> **Exercise prompt**
Give back exactly the lines from the start of the entries below to the line holding "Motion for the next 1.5", that line included, and leave every picture out.

> **Recorded data**
== Segment start ==
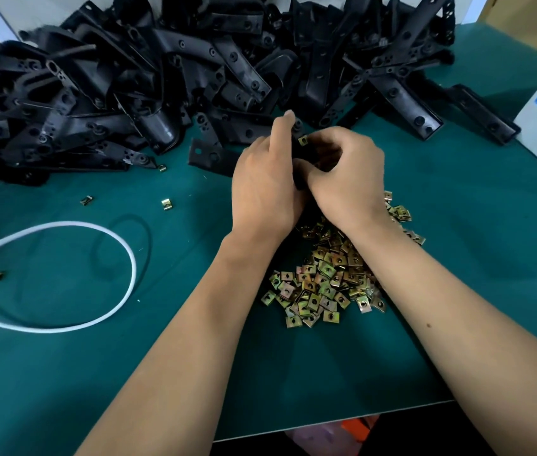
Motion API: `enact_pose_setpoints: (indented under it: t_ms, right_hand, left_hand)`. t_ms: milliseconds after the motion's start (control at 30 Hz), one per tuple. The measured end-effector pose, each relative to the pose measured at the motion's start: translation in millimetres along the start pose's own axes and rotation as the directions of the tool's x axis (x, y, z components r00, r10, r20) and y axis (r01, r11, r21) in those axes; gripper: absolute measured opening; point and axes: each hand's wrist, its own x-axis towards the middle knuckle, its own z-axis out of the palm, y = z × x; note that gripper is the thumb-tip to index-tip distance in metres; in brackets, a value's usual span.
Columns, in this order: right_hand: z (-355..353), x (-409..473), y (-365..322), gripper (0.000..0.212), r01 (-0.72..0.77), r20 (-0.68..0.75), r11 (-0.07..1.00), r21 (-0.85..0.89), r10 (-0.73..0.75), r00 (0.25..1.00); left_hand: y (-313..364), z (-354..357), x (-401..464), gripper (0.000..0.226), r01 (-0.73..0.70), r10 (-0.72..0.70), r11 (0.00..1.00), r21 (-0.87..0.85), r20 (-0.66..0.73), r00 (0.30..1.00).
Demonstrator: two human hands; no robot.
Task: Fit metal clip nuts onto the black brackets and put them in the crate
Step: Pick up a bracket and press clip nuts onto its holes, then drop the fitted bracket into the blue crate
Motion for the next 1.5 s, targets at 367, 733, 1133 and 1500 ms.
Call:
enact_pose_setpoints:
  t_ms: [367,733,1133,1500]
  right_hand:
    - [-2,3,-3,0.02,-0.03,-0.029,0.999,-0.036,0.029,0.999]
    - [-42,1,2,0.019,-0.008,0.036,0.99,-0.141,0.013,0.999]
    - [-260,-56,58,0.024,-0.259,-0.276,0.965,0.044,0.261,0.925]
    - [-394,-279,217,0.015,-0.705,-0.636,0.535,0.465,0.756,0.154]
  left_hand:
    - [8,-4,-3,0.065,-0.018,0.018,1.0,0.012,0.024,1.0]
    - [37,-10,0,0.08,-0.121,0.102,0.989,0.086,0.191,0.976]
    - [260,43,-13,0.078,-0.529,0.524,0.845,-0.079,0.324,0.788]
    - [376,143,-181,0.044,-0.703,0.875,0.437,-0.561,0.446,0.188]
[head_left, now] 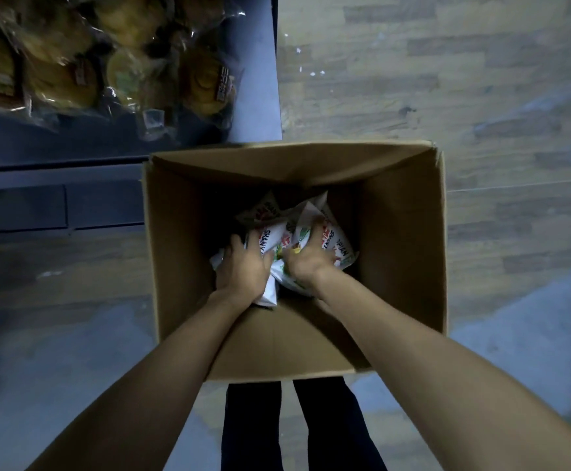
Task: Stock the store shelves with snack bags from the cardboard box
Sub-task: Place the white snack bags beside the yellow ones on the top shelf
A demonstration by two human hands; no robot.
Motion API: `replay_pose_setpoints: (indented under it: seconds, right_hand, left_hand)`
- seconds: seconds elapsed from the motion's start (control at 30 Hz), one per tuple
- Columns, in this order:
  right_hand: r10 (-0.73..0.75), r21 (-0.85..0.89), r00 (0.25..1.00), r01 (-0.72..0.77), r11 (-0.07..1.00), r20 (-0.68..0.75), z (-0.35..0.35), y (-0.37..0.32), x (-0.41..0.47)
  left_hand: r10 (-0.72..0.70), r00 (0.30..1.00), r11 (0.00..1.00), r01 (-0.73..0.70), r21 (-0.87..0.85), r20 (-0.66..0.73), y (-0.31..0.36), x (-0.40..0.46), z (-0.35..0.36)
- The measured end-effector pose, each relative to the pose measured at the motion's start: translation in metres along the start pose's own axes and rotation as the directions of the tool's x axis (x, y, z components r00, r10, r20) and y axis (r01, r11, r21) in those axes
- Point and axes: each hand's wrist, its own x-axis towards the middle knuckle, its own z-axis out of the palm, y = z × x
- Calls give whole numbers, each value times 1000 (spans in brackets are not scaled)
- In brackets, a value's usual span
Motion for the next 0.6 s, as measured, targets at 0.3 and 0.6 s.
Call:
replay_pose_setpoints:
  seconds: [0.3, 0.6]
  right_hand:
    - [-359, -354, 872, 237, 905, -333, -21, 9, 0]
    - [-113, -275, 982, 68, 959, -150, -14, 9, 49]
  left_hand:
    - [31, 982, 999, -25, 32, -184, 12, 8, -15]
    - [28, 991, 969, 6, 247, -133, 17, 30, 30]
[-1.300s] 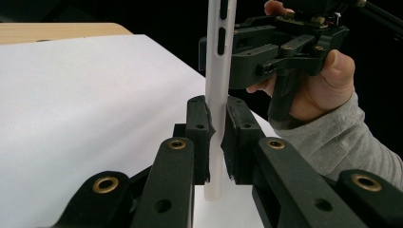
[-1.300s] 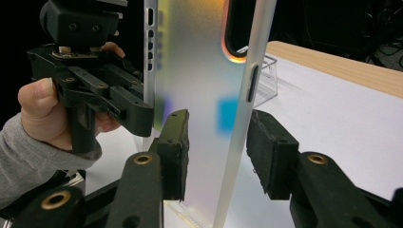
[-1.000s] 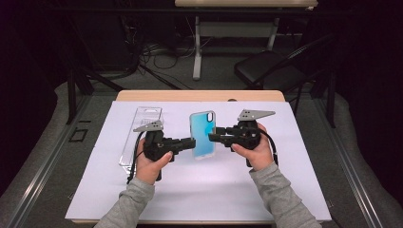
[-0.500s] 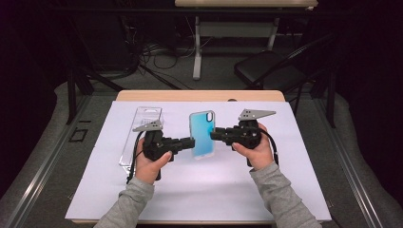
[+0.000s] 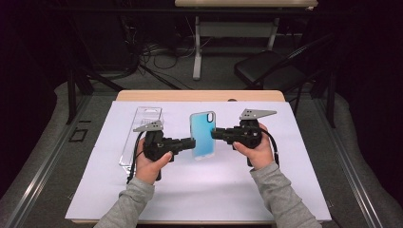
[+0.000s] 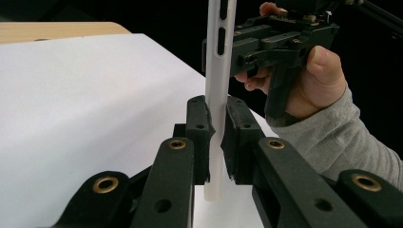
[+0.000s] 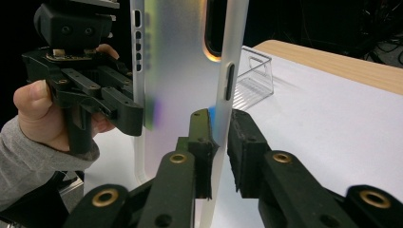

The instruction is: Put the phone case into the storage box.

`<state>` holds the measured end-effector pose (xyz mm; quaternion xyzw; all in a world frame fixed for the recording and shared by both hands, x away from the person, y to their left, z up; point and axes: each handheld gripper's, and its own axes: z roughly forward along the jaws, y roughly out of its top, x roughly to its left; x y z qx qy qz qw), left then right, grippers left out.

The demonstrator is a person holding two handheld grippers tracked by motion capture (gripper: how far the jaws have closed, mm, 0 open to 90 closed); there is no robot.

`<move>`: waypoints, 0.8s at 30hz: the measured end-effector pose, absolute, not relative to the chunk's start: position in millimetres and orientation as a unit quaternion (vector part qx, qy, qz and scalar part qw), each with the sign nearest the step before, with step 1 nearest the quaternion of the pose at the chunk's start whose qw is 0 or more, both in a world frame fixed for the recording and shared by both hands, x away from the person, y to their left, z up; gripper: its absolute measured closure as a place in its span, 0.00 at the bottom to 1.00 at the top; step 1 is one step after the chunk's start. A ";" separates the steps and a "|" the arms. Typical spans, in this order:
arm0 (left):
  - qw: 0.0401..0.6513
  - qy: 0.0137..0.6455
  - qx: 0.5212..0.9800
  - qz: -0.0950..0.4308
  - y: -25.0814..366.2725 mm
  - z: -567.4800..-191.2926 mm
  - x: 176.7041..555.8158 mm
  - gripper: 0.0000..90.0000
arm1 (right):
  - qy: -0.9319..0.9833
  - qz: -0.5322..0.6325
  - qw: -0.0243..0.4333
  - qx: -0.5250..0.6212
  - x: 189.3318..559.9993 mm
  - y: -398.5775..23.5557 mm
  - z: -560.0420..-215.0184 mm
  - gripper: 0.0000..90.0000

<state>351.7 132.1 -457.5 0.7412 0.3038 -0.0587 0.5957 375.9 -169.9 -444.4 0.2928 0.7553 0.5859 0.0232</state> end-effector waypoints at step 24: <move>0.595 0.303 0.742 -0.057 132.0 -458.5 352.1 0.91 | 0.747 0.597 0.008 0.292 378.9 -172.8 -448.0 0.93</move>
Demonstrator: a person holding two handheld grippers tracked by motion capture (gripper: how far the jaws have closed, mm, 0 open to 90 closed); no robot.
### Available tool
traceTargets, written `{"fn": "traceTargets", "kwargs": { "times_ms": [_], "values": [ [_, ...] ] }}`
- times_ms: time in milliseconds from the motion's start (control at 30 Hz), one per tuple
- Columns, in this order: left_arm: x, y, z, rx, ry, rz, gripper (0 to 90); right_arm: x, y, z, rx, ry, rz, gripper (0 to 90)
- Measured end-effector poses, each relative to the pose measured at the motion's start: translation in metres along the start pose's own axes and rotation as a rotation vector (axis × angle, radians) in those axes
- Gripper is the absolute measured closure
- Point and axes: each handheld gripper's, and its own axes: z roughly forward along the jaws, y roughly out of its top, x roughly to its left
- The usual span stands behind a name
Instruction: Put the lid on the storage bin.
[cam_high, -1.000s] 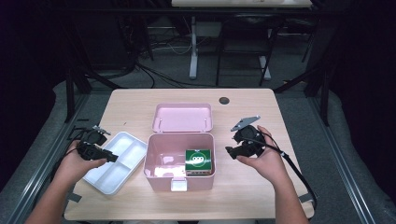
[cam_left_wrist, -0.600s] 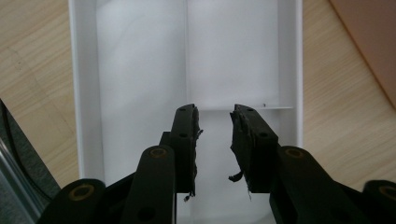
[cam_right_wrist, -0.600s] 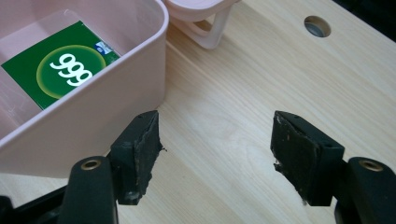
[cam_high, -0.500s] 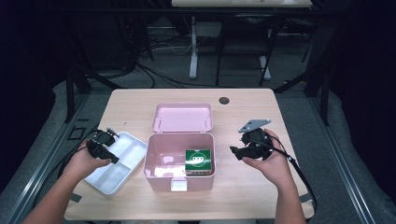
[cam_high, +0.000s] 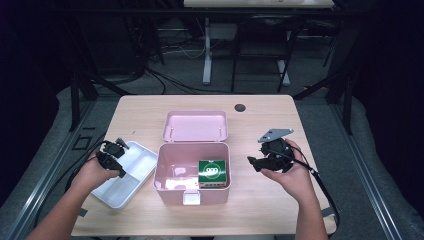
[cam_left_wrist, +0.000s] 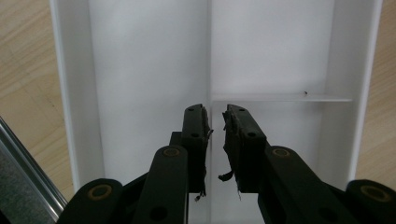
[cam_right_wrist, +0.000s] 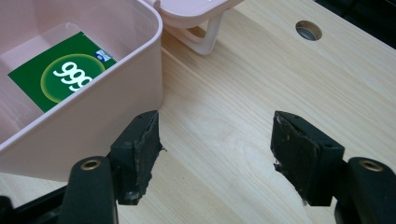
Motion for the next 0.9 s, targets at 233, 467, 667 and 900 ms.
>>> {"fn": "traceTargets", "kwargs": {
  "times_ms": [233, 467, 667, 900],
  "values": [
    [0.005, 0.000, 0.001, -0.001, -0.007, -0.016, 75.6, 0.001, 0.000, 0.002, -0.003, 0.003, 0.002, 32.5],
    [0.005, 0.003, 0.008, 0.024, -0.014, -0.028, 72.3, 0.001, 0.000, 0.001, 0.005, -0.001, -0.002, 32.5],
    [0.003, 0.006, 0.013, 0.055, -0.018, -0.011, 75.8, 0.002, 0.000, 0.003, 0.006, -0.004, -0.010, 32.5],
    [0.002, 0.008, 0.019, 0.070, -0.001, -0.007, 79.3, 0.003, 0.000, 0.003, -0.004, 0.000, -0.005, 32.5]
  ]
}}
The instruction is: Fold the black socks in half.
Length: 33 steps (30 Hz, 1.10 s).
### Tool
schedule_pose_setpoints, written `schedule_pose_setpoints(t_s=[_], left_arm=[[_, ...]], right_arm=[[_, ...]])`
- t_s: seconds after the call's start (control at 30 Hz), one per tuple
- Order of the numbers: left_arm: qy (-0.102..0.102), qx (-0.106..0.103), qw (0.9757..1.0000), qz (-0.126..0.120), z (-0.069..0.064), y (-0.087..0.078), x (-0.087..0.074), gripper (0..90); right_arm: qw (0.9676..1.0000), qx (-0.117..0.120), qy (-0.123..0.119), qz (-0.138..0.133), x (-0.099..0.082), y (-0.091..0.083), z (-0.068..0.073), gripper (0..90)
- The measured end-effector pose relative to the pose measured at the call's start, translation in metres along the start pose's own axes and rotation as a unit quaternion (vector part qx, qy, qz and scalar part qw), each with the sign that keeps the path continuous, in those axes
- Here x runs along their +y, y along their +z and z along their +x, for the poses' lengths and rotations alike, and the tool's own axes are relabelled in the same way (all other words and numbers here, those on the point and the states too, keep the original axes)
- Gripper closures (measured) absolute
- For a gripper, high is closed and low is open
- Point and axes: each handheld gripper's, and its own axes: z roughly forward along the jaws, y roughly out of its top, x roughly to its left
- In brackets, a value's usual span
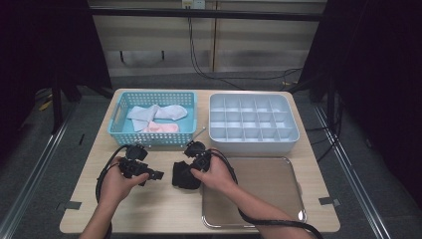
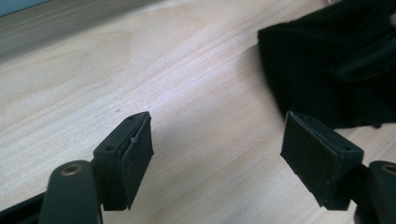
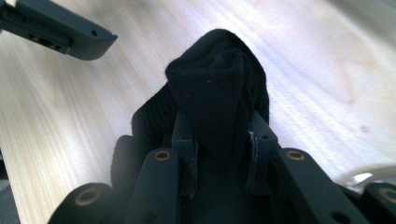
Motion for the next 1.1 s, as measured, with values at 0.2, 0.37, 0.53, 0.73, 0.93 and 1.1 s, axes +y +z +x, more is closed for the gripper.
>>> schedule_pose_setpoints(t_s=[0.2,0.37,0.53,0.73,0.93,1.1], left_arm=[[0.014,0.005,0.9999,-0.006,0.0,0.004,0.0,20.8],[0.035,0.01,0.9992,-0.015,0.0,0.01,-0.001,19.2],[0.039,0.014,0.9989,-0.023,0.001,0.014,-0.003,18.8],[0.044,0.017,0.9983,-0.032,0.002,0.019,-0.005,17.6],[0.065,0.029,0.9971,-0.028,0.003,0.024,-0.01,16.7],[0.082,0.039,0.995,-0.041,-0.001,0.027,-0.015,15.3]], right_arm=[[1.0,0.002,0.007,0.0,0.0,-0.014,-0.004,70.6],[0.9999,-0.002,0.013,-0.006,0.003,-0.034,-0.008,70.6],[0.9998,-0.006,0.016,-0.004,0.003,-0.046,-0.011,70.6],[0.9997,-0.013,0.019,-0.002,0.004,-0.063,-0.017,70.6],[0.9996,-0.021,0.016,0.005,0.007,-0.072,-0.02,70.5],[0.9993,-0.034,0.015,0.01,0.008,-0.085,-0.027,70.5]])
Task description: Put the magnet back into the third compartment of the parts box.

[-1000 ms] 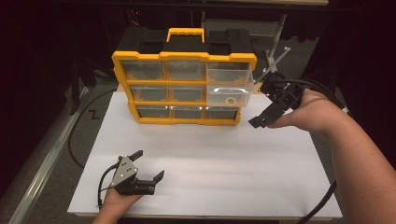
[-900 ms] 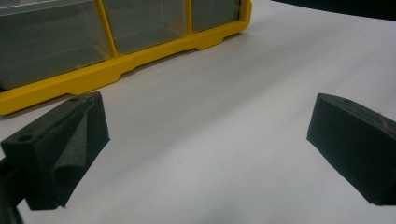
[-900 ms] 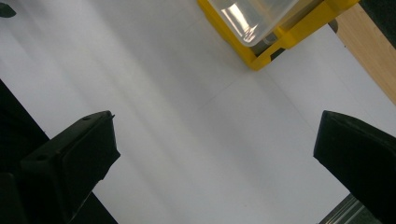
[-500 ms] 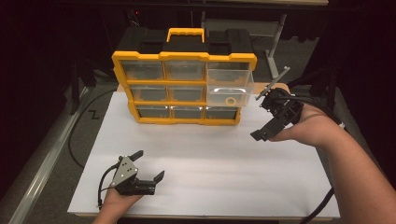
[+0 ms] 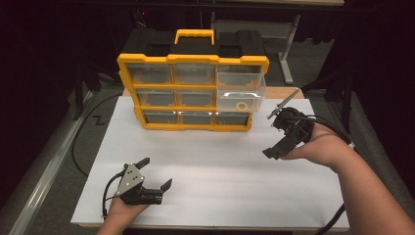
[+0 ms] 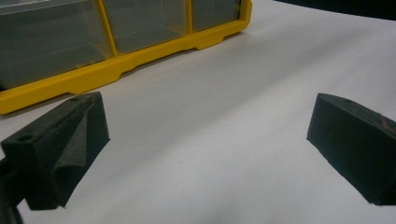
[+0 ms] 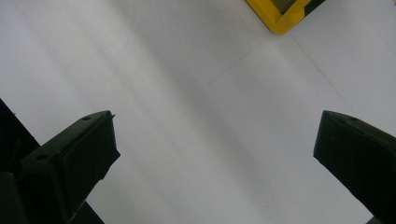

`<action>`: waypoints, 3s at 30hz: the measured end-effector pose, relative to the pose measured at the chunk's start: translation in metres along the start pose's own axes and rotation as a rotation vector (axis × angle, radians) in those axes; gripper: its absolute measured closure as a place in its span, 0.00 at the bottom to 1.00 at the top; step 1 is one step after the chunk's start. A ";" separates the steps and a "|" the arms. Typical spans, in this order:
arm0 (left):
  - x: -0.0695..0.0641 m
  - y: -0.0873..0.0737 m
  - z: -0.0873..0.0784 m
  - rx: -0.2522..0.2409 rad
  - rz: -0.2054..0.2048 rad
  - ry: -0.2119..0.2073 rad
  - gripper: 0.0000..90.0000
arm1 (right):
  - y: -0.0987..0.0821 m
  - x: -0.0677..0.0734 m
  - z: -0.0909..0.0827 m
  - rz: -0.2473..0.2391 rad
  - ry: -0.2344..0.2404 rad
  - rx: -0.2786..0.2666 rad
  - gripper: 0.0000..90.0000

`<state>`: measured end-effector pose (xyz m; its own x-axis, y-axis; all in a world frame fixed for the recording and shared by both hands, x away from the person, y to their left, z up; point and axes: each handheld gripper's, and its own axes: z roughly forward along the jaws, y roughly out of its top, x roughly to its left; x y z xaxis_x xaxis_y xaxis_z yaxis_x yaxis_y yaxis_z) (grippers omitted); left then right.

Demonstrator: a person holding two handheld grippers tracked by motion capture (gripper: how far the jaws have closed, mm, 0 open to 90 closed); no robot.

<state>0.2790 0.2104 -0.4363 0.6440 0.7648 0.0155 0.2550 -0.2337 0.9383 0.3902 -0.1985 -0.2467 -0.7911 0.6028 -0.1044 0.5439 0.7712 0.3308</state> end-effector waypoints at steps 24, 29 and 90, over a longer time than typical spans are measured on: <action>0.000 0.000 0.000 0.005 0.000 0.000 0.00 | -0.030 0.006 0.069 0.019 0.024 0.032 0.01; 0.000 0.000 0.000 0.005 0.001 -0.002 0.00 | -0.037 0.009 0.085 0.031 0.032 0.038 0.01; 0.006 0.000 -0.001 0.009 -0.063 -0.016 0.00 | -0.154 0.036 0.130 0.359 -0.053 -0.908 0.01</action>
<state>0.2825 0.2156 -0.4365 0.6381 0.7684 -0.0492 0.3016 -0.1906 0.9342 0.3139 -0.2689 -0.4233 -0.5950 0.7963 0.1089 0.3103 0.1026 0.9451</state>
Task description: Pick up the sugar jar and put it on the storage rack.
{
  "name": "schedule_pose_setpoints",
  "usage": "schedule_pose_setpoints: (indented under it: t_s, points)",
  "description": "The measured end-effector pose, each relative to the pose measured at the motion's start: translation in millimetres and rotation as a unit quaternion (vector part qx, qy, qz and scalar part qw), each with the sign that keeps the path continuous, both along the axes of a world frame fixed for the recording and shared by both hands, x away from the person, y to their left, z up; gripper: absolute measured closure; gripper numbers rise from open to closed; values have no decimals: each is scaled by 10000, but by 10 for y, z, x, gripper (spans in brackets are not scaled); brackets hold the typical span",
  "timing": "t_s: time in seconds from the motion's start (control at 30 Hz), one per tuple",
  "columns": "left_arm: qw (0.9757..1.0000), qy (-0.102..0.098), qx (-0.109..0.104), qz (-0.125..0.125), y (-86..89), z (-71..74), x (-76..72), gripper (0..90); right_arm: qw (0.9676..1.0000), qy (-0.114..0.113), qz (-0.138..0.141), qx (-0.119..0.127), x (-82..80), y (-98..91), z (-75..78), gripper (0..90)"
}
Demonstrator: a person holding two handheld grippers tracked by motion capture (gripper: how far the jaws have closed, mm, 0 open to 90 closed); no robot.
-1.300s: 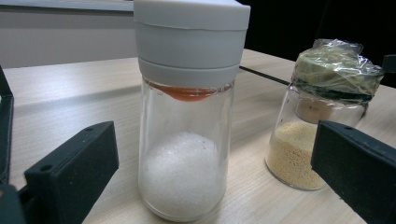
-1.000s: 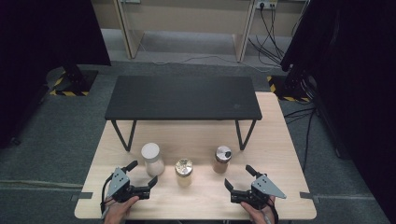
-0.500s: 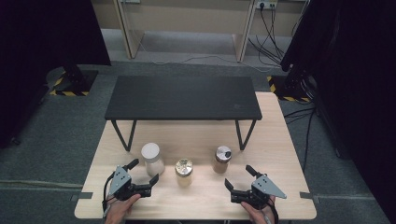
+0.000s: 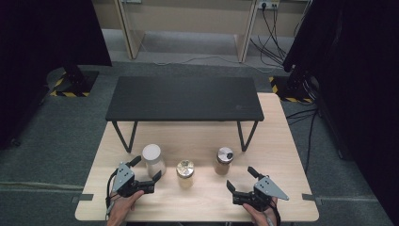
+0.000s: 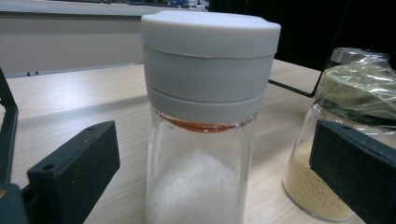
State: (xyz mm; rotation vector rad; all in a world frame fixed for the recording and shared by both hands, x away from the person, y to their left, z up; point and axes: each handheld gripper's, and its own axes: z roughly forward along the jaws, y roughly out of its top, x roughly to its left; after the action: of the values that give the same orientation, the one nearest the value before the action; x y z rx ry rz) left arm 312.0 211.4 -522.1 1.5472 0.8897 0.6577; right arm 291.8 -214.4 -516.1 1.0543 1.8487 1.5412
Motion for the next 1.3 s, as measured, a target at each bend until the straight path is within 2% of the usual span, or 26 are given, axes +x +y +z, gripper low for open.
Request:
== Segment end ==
> **Answer section**
Motion API: `enact_pose_setpoints: (indented under it: t_ms, right_hand, left_hand)`. t_ms: milliseconds after the motion's start (control at 30 Hz), one per tuple. The measured end-effector pose, each relative to the pose measured at the motion's start: translation in millimetres along the start pose's own axes and rotation as the directions of the tool's x axis (x, y, z components r00, r10, r20) and y axis (r01, r11, r21) in those axes; gripper: absolute measured opening; point and axes: each hand's wrist, its own x-axis towards the middle knuckle, its own z-axis out of the palm, y = z × x; note that gripper is the thumb-tip to index-tip distance in metres; in brackets, a value's usual span.
Columns, in this order: right_hand: z (-355..353), x (-409..473), y (-365..322), gripper (0.000..0.212), r01 (-0.72..0.77), r20 (-0.68..0.75), r11 (-0.07..1.00), r21 (-0.85..0.89), r10 (-0.73..0.75), r00 (0.25..1.00); left_hand: y (-313..364), z (-354..357), x (-401..464), gripper (0.000..0.226), r01 (-0.73..0.70), r10 (-0.72..0.70), r11 (0.00..1.00), r21 (-0.87..0.85), r20 (-0.66..0.73), r00 (0.30..1.00).
Demonstrator: two human hands; no robot.
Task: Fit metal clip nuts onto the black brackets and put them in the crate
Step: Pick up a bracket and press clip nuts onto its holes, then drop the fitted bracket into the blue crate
Motion for the next 1.5 s, targets at 367, 733, 1133 and 1500 ms.

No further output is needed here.